Я заговорил подчеркнуто спокойно, даже немного небрежно:
– Вы знаете, Юрий Павлович, даже вот в этом нашем деле, хотя, казалось бы, преступник изобличен и убит, многое кажется неясным.
– Ах, так? – заинтересованно сказал Вертоградский. –
На мой дилетантский взгляд, все решено и ясно.
Я не смотрел на Вертоградского и сказал, не обращаясь ни к кому в особенности, как бы просто размышляя вслух:
– Мне думается, что у Грибкова должен быть сообщник.
– Неужели это еще не кончилось? – тоскливо сказала
Валя.
– Конечно, не кончилось, – буркнул Костров. – Вакцины-то ведь нет? Мы не знаем, где она.
Вертоградский пожал плечами:
– Под любым деревом, в любой куче валежника. Лес велик.
Но я, не сбиваясь, продолжал раздумывать вслух:
– Найдем мы вакцину или не найдем, а сообщника найти мы должны.
– Откуда сообщник? – удивился Вертоградский.
– Давайте рассуждать. Убить Якимова Грибков мог и один. Но связать, заткнуть рот и спрятать… подумайте сами. Якимов был здоровый, сильный человек.
– Грибков мог его оглушить, – сказал Вертоградский.
– На голове у Якимова нет повреждений.
– Может быть, наркоз?
– Допустим. – Я закурил папиросу и некоторое время ходил по комнате, как бы раздумывая, могли ли Якимова усыпить наркозом. – Допустим также, – сказал я, – что
Грибков выследил, где хранится вакцина. Но не кажется ли вам странным, Юрий Павлович, что он уверенно заходит в лабораторию, не зная, спите вы или нет? Ведь, согласитесь, это очень рискованно.
– Да, конечно, – сказал Вертоградский, но, подумав, добавил: – Правда, я сплю очень крепко.
Мы говорили спокойно, неторопливо, будто рассуждали на интересную, но лично нас не касающуюся тему.
– Мы-то знаем, что вы спите крепко, – засмеялся я, – но откуда мог это знать Грибков?
Вертоградский усмехнулся тоже:
– Должен сказать, что эта моя несчастная особенность известна довольно широко. Об этом могли говорить при
Грибкове. Я знаю, что надо мной немало шутили в отряде.
– Хорошо, – согласился я. – Это, конечно, возможно. Но откуда Грибков знал, что дневник зашифрован? Это ведь было известно только своим. Об этом не могли говорить в отряде. А если он не знал, что дневник зашифрован, почему он просто не убил Якимова? Это было бы гораздо легче.
– Вообще говоря, вы правы, – нахмурился Вертоградский, – рассуждение интересное. С другой стороны, последнее время. Грибков довольно часто к нам заходил. Он сделал вот эту качалку. Он сколачивал ящики. Я не помню точно, но, по-моему, он чуть ли не каждый день бывал. Он мог подслушать какой-нибудь наш разговор о шифре.

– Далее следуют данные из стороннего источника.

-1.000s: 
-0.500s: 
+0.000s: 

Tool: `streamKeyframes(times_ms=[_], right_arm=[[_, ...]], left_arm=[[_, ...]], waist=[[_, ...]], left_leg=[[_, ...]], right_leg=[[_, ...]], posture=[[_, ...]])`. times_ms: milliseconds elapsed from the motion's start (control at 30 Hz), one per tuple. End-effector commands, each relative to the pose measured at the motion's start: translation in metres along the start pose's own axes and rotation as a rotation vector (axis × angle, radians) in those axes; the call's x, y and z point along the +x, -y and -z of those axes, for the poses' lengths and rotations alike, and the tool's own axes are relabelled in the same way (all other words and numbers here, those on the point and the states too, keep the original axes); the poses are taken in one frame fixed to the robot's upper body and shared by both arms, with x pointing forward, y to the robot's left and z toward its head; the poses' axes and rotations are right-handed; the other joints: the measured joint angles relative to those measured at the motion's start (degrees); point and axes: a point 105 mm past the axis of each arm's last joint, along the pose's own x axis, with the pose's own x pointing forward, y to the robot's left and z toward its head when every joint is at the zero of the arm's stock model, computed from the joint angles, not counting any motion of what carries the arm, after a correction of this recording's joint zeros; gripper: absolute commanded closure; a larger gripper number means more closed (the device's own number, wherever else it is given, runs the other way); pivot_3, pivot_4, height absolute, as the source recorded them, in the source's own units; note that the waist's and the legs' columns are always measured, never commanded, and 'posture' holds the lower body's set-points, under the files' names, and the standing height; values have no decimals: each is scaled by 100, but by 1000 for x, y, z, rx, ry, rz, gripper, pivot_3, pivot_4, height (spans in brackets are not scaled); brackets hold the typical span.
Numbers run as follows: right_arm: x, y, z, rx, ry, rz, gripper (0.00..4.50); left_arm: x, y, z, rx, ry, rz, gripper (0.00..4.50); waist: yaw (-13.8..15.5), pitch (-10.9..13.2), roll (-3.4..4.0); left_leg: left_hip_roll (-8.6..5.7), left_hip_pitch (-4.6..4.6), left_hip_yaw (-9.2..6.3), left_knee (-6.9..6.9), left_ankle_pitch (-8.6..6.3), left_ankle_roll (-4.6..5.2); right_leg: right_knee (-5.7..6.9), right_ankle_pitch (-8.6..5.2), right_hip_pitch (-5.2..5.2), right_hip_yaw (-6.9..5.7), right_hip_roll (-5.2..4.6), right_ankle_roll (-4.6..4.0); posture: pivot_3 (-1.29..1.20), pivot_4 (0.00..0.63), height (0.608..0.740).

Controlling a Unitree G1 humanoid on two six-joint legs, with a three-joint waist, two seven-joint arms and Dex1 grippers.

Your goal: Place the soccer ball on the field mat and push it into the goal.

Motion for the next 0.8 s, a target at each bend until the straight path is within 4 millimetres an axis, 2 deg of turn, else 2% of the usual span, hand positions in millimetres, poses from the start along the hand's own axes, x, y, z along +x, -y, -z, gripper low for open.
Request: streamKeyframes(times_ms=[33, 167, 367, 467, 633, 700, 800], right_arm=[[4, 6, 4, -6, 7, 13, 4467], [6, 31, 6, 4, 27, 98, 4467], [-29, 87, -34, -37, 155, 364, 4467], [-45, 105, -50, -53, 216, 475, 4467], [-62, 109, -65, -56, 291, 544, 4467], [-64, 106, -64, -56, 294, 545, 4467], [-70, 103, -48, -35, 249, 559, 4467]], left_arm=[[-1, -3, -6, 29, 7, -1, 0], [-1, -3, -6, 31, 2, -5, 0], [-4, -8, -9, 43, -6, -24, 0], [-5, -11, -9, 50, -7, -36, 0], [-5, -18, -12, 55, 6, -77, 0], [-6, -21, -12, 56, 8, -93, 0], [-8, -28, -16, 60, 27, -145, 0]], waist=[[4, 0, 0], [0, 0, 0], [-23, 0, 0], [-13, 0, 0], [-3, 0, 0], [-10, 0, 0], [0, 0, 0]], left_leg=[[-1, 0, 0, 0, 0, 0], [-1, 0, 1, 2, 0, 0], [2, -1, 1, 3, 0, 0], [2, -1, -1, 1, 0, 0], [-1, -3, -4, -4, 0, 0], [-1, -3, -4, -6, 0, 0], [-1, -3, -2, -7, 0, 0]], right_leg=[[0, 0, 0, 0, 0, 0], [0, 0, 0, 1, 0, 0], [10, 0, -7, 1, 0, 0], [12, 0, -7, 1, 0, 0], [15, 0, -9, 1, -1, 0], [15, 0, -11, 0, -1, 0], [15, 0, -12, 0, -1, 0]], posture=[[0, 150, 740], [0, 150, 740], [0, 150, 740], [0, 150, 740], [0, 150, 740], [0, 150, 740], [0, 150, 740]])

– Тоже возможно, – коротко согласился я. – А появление записки вам не кажется странным?
Вертоградский откинул голову на спинку качалки и положил руки на подлокотники. Он был безмятежно спокоен. Слишком спокоен, чтобы эго могло быть естественным. Я стоял перед ним, засунув руки в карманы, и смотрел на него в упор. Теперь уже, кажется, все в этой комнате почувствовали скрытое напряжение нашего разговора. Костров, который подсел к печке и ворошил кочергой пылающие бумаги, так и застыл с кочергой в руке и, повернув голову, недоуменно смотрел то на меня, то на
Вертоградского. Валя держала в одной руке полотенце и, кажется, совершенно забыла, что собиралась вытирать тарелки. Петр Сергеевич, как человек боевой, уже сунул руку в карман, очевидно решив, что скоро понадобится револьвер, хотя и совершенно не понимая, на кого придется его направить.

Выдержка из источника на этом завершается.